§ **INSTRUCTIONS TO FOLLOW**: Return, word for word, the lines of the listing below from the one with "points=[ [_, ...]" through the one with "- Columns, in", and no other lines.

§ **AVAILABLE DATA**:
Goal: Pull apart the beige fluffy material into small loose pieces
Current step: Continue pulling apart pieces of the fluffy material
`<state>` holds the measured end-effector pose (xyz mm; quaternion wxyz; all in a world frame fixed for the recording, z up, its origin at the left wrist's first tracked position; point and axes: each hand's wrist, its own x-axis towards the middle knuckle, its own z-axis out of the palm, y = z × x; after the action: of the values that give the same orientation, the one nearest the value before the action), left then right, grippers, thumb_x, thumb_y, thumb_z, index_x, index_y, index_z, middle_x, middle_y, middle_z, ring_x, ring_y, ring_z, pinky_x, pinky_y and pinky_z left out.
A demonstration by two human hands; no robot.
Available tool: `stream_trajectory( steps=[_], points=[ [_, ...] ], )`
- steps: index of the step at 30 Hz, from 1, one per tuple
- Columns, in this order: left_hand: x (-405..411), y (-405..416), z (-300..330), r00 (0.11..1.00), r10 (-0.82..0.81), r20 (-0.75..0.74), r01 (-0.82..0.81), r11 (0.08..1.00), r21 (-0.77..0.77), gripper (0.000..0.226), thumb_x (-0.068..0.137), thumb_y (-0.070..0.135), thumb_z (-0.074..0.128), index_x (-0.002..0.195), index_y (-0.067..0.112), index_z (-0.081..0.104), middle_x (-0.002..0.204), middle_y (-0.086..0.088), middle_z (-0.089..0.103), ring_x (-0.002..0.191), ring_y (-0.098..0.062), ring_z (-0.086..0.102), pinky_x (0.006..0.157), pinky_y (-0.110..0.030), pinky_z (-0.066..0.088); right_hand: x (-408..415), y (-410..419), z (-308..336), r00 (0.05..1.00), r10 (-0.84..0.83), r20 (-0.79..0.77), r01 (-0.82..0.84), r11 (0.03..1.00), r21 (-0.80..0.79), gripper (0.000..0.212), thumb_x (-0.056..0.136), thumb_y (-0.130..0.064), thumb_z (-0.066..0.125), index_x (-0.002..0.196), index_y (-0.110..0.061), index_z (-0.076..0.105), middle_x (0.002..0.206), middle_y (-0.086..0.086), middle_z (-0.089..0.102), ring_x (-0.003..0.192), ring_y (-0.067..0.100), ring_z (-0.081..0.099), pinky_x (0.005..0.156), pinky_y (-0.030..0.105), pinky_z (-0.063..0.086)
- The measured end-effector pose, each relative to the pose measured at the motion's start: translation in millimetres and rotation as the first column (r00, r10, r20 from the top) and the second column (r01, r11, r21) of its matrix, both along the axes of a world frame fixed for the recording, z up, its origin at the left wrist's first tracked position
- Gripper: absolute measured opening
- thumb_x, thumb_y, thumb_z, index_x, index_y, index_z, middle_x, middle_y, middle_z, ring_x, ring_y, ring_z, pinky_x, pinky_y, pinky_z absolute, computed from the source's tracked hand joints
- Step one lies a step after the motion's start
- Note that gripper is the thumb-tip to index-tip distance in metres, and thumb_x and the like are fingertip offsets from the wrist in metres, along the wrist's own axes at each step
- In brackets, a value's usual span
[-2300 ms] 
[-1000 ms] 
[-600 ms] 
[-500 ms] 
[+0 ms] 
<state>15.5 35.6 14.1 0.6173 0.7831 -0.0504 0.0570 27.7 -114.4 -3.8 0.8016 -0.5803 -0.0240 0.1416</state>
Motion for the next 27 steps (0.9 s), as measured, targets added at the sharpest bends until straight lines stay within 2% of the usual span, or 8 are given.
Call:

§ **TASK RESULT**:
Available tool: `stream_trajectory( steps=[_], points=[ [_, ...] ], )`
- steps: index of the step at 30 Hz, from 1, one per tuple
- Columns, in this order: left_hand: x (-405..411), y (-405..416), z (-300..330), r00 (0.11..1.00), r10 (-0.82..0.81), r20 (-0.75..0.74), r01 (-0.82..0.81), r11 (0.08..1.00), r21 (-0.77..0.77), gripper (0.000..0.226), thumb_x (-0.068..0.137), thumb_y (-0.070..0.135), thumb_z (-0.074..0.128), index_x (-0.002..0.195), index_y (-0.067..0.112), index_z (-0.081..0.104), middle_x (-0.002..0.204), middle_y (-0.086..0.088), middle_z (-0.089..0.103), ring_x (-0.002..0.191), ring_y (-0.098..0.062), ring_z (-0.086..0.102), pinky_x (0.006..0.157), pinky_y (-0.110..0.030), pinky_z (-0.066..0.088); right_hand: x (-408..415), y (-410..419), z (-308..336), r00 (0.05..1.00), r10 (-0.84..0.83), r20 (-0.79..0.77), r01 (-0.82..0.84), r11 (0.03..1.00), r21 (-0.80..0.79), gripper (0.000..0.212), thumb_x (-0.056..0.136), thumb_y (-0.130..0.064), thumb_z (-0.066..0.125), index_x (-0.002..0.196), index_y (-0.110..0.061), index_z (-0.076..0.105), middle_x (0.002..0.206), middle_y (-0.086..0.086), middle_z (-0.089..0.102), ring_x (-0.003..0.192), ring_y (-0.067..0.100), ring_z (-0.081..0.099), pinky_x (0.005..0.156), pinky_y (-0.030..0.105), pinky_z (-0.063..0.086)

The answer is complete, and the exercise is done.